Bowerbird wrote:
jon said:
But I believe it is also essential to preserve all accented Latin and non-accented characters found in *all* books.
once again, the minutiae is being brought to the surface.
The devil is in the details.
as usual, you look only at the _benefits_, without factoring _costs_ into the equation.
On the other hand, there are certain minimum requirements for every project. As a corollary of an adage I've given earlier: "If a job is to be done, it is to be done right."
the _cost_ of including high-bit characters is the e-text then _breaks_ for some users, ones who are using viewer-programs that are not encoding-savvy, or who don't have all of the correct fonts on their computer.
All web browsers today, and most more advanced formats, such as PDF, support the full Unicode set. That's the future. Embrace it, don't fight it.
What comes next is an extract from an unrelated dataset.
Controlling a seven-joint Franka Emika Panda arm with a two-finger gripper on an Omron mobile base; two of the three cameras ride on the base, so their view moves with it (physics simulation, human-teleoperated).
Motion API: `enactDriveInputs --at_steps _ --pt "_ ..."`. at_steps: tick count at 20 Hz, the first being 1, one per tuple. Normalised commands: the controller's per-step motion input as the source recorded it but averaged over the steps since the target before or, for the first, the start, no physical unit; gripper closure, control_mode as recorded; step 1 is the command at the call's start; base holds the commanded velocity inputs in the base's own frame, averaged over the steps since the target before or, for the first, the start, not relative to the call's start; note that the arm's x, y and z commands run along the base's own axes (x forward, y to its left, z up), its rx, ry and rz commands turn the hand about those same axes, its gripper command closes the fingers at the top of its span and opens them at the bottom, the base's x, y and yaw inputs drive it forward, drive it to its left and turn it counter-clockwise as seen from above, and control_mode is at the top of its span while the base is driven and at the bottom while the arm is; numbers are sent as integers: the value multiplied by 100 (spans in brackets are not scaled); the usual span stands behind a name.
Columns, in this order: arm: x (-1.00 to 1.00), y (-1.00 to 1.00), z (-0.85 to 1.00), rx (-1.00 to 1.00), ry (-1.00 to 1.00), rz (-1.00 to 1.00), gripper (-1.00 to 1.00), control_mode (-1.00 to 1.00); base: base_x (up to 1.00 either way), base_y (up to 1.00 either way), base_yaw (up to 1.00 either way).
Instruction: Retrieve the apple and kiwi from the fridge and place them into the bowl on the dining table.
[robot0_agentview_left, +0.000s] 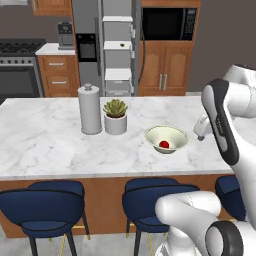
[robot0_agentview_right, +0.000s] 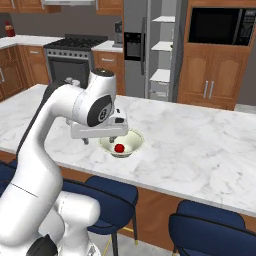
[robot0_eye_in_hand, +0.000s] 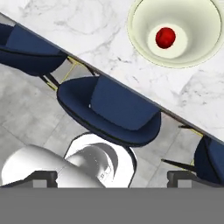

There's a saying: "I focus on the future since that's where I'm going to spend the rest of my life."
if the unicode people had done their job right, and made unicode follow the mac philosophy -- "it just works" -- i would be up there on the unicode bandwagon with you and your friends.
This is a specious argument. The Unicode working group is doing their job right because before Unicode things were a *real* mess and were NOT working. There is a clear need to unify the world's character sets and to create universal text encoding formats (e.g. UTF-8) There is still some controversy regarding some Han scripts, but by and large Unicode has been successful at its stated goals.
wanna do something useful? _make_it_work_! not just on the new machines, with certain browsers and not any other viewer-programs -- on _every_ machine, with _every_ program.
Throwing out important accented characters is unacceptable. Period. The author/publisher considered it important enough to spend the $$$ to include these characters (in the 19th century it took more effort to print books with accented and foreign characters.) It adds richness to the text, and it is hard to argue that the characters are not somehow an integral part of the text. Anyway, it is trivial, as *you said yourself*, to autoconvert text with accented characters to 7-bit ASCII text. So you *can* make your system work for the folk using legacy systems. It is far better to do the job right for the long-term future, than to compromise it for the short-term (legacy hardware and software that is rapidly becoming obsolete.)
but until then, just stop bugging all of us about it. we've heard it, too often, and we are unconvinced.
Who's "we"? It would not surprise me if the majority of PG and DP volunteers consider it important (or at least a very good idea) to reproduce the full character set in all Public Domain texts, especially now that it is easy to do (both by UTF-8/16 encoding, and using character entities in XML/XHTML/TEI.) Hopefully a few of the PGers and DPers will give their thoughts on this particular topic.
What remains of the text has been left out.